The task: Where does the string "foot" appear in the records? Copy each line that holds it.

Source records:
- - - - -

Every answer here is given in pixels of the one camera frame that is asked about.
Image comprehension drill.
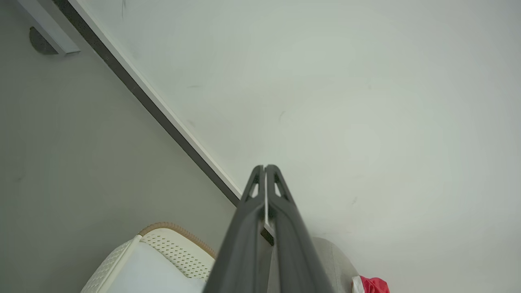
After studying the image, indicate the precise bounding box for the cream perforated plastic laundry basket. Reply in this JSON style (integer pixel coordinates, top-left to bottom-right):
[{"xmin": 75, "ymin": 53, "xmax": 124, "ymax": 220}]
[{"xmin": 81, "ymin": 222, "xmax": 218, "ymax": 293}]

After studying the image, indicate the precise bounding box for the white and black baseboard strip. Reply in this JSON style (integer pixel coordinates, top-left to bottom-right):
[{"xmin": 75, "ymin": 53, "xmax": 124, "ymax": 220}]
[{"xmin": 52, "ymin": 0, "xmax": 275, "ymax": 246}]

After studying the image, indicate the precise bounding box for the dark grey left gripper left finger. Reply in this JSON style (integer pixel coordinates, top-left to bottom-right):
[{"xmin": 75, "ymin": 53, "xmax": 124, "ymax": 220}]
[{"xmin": 203, "ymin": 165, "xmax": 267, "ymax": 293}]

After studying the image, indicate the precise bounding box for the red garment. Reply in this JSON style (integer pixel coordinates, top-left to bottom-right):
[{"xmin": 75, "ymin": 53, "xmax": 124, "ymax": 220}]
[{"xmin": 352, "ymin": 276, "xmax": 390, "ymax": 293}]

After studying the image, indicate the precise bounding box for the grey fabric sofa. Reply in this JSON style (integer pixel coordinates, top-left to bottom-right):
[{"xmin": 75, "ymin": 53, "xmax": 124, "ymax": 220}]
[{"xmin": 267, "ymin": 236, "xmax": 361, "ymax": 293}]

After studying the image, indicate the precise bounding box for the grey metal frame foot bar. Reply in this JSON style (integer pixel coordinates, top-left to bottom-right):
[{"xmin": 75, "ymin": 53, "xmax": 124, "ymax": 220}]
[{"xmin": 17, "ymin": 0, "xmax": 81, "ymax": 55}]

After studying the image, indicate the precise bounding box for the black round foot pad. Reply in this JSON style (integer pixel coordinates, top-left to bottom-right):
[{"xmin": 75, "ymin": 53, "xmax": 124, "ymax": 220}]
[{"xmin": 29, "ymin": 26, "xmax": 58, "ymax": 55}]

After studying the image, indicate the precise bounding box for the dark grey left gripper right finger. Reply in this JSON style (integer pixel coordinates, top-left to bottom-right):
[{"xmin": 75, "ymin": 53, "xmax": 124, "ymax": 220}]
[{"xmin": 265, "ymin": 164, "xmax": 335, "ymax": 293}]

- - - - -

Final answer:
After studying the image, indicate the precise bounding box for the grey metal frame foot bar. Reply in this JSON style (integer pixel coordinates, top-left to bottom-right):
After studying the image, indicate the precise bounding box for the black round foot pad. Reply in this JSON style (integer pixel coordinates, top-left to bottom-right):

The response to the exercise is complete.